▶ **Work request**: Every line below that includes the word "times" needs to be copied.

▶ **Source material**:
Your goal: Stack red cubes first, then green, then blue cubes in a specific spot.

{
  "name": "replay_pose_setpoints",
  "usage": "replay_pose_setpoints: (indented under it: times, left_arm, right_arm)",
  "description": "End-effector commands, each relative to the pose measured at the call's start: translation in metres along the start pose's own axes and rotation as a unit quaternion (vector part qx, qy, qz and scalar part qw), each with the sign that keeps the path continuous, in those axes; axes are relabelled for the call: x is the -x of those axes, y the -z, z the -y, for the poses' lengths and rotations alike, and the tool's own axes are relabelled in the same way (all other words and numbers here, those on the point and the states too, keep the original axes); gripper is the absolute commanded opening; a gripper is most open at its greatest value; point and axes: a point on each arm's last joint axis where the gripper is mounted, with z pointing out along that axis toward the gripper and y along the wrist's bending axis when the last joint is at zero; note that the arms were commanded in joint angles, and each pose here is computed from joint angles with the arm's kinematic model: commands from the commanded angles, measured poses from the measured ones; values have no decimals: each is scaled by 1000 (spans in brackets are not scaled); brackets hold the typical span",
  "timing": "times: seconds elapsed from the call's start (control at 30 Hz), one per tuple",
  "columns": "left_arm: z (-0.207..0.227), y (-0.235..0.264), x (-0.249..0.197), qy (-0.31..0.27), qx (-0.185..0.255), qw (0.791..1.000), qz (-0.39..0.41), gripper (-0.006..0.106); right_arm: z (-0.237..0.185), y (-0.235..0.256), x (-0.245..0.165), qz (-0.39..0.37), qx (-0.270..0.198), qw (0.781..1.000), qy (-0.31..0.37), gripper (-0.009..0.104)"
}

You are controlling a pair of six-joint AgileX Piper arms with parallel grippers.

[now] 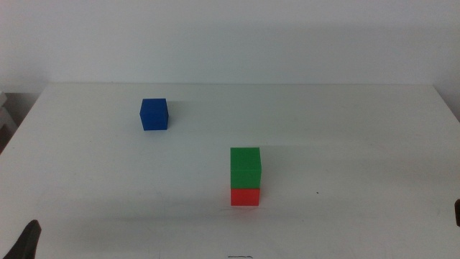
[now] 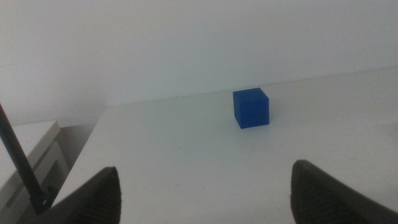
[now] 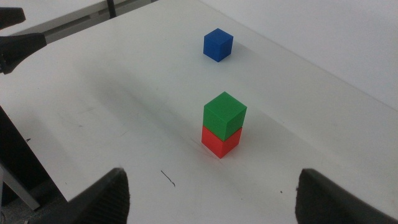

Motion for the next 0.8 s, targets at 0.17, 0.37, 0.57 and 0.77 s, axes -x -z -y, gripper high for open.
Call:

▶ **Finished task**:
  "usage": "replay_pose_setpoints: (indented under it: times, left_arm, right_arm)",
  "timing": "times: seconds elapsed from the call's start (control at 30 Hz), one per tuple",

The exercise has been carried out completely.